Source data:
◆ ◆ ◆ ◆

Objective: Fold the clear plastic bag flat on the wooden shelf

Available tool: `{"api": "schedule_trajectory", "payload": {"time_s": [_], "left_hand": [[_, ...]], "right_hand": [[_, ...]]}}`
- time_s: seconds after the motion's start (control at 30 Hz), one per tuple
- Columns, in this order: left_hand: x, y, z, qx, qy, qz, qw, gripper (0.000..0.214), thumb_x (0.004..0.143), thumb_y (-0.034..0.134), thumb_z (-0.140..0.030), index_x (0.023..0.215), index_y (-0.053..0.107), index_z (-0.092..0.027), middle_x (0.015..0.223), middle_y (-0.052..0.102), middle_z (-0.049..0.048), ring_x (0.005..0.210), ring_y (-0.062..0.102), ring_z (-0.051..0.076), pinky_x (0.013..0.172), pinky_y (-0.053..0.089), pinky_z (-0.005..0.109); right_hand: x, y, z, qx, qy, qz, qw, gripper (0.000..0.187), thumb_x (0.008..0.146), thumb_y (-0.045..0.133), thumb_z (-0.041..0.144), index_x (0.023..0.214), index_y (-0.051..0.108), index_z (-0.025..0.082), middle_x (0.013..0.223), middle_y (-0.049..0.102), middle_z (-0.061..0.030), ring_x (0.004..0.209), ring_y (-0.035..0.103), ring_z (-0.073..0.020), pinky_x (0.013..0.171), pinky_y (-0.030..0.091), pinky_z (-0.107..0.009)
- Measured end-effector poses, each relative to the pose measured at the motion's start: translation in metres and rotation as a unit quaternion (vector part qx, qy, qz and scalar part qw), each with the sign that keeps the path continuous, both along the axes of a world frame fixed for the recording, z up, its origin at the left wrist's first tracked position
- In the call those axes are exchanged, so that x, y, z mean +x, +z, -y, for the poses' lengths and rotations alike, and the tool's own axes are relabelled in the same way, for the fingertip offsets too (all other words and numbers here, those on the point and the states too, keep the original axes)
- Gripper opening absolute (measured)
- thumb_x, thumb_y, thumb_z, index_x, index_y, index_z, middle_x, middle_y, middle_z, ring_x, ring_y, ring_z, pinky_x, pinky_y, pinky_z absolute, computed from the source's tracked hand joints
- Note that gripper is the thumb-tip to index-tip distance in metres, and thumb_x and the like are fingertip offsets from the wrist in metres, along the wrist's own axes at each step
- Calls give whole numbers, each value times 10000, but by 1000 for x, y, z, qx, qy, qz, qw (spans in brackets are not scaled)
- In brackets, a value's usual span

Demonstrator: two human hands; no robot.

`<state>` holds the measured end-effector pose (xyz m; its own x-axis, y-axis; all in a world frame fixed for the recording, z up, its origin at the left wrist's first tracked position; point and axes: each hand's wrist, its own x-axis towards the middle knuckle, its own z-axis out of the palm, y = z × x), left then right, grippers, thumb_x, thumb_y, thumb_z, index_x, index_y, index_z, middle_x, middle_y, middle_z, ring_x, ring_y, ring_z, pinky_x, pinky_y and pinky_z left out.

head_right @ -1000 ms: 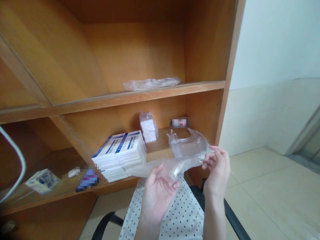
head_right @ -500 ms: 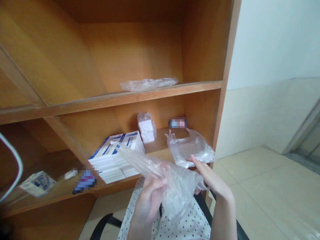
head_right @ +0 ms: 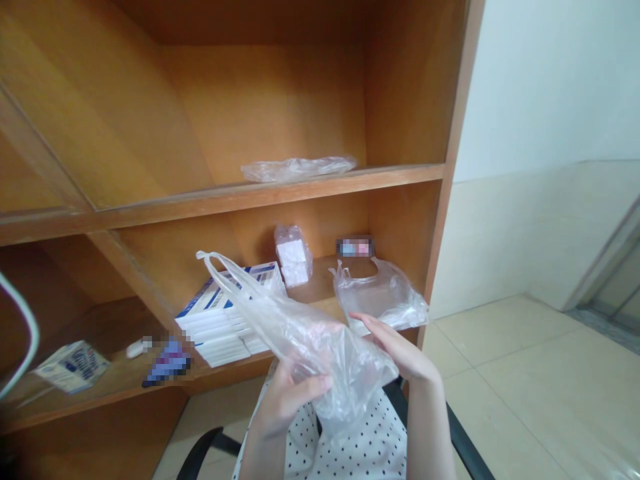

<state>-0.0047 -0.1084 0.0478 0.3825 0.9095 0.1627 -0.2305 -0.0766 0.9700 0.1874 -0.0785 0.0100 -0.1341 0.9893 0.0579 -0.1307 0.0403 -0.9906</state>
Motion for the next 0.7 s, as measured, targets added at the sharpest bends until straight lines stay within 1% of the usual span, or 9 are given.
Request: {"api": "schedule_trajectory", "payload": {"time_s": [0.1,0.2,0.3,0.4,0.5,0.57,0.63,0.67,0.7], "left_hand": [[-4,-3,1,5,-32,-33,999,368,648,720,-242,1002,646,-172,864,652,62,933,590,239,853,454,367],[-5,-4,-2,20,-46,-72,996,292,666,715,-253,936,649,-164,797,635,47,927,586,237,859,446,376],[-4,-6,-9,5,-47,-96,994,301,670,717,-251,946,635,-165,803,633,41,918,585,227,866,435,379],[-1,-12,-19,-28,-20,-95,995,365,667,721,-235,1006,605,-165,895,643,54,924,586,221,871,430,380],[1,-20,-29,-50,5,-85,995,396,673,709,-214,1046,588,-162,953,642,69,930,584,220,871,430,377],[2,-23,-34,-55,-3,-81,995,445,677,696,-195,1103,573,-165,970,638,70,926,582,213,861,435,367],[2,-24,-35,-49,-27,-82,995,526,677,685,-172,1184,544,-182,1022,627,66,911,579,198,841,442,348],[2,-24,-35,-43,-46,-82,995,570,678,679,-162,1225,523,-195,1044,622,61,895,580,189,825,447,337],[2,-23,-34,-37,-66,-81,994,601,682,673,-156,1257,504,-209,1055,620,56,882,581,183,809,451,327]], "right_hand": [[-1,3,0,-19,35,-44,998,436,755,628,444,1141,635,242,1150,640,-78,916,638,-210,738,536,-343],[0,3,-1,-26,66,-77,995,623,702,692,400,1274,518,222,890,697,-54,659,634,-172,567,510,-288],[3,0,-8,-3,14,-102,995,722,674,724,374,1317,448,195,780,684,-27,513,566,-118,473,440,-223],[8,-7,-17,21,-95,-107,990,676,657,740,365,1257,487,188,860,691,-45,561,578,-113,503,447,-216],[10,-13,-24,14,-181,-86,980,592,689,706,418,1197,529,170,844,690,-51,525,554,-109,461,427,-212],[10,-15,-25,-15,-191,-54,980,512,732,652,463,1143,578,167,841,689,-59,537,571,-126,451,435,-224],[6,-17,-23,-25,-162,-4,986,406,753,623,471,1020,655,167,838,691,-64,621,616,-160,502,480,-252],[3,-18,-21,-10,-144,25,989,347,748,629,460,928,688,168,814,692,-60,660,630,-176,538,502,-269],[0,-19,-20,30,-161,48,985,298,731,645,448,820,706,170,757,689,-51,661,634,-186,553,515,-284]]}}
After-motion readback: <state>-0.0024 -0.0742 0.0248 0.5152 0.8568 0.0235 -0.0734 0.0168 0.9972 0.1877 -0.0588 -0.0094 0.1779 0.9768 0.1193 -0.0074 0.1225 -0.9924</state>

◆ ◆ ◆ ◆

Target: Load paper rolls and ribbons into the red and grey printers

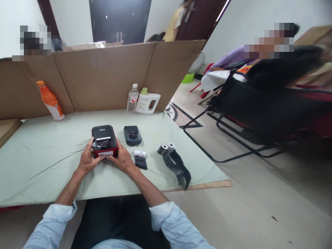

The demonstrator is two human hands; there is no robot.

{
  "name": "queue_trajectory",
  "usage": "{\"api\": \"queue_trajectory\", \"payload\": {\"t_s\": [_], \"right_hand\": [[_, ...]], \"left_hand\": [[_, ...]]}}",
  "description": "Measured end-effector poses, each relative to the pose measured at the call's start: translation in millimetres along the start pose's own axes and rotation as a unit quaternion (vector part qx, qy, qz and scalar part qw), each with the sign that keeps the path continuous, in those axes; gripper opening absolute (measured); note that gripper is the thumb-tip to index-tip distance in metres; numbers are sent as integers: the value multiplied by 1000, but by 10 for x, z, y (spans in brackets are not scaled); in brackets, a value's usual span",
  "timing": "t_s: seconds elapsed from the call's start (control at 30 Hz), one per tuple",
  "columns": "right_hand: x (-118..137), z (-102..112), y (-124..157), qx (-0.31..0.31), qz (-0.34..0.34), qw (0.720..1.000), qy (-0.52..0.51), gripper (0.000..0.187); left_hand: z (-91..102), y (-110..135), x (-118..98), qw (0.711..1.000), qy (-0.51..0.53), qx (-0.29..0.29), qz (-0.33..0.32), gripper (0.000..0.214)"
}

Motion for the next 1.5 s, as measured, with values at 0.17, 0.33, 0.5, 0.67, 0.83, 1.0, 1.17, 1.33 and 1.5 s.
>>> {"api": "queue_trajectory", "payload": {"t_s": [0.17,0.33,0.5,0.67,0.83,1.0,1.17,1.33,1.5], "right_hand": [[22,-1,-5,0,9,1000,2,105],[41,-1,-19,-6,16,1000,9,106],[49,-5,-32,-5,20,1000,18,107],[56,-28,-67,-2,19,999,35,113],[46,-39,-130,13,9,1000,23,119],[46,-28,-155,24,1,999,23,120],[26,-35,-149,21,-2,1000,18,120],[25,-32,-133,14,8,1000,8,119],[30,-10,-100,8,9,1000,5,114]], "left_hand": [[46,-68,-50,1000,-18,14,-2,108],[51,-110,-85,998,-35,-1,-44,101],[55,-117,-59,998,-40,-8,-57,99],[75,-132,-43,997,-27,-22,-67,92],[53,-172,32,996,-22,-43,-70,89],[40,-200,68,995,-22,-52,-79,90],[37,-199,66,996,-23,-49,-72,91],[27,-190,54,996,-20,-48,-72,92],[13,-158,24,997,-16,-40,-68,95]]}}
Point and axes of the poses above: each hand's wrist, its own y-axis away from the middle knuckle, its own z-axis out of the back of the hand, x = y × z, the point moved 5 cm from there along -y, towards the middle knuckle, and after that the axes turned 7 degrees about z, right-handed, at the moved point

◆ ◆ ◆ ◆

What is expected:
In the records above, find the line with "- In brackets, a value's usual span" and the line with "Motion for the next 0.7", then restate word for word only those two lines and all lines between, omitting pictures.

Response to this exercise:
- In brackets, a value's usual span

Demonstrator: two human hands; no robot.

`<state>` holds the measured end-effector pose (xyz m; its own x-axis, y-axis; all in a world frame fixed for the recording, z up, its origin at the left wrist's first tracked position; point and axes: each hand's wrist, its own x-axis towards the middle knuckle, its own z-axis out of the palm, y = z × x), left then right, grippers, thumb_x, thumb_y, thumb_z, index_x, index_y, index_z, middle_x, middle_y, middle_z, ring_x, ring_y, ring_z, pinky_x, pinky_y and pinky_z left out.

head_right @ -1000 ms: 
head_right @ -500 ms: 
head_right @ +0 ms: 

<state>-0.0047 -0.1084 0.0478 0.3825 0.9095 0.1627 -0.2305 -0.0766 0.9700 0.1874 -0.0785 0.0100 -0.1341 0.9893 0.0579 -0.1307 0.0403 -0.9906</state>
Motion for the next 0.7 s, as measured, targets added at the sharpest bends until straight lines stay within 1% of the usual span, or 9 are given.

The output above is complete.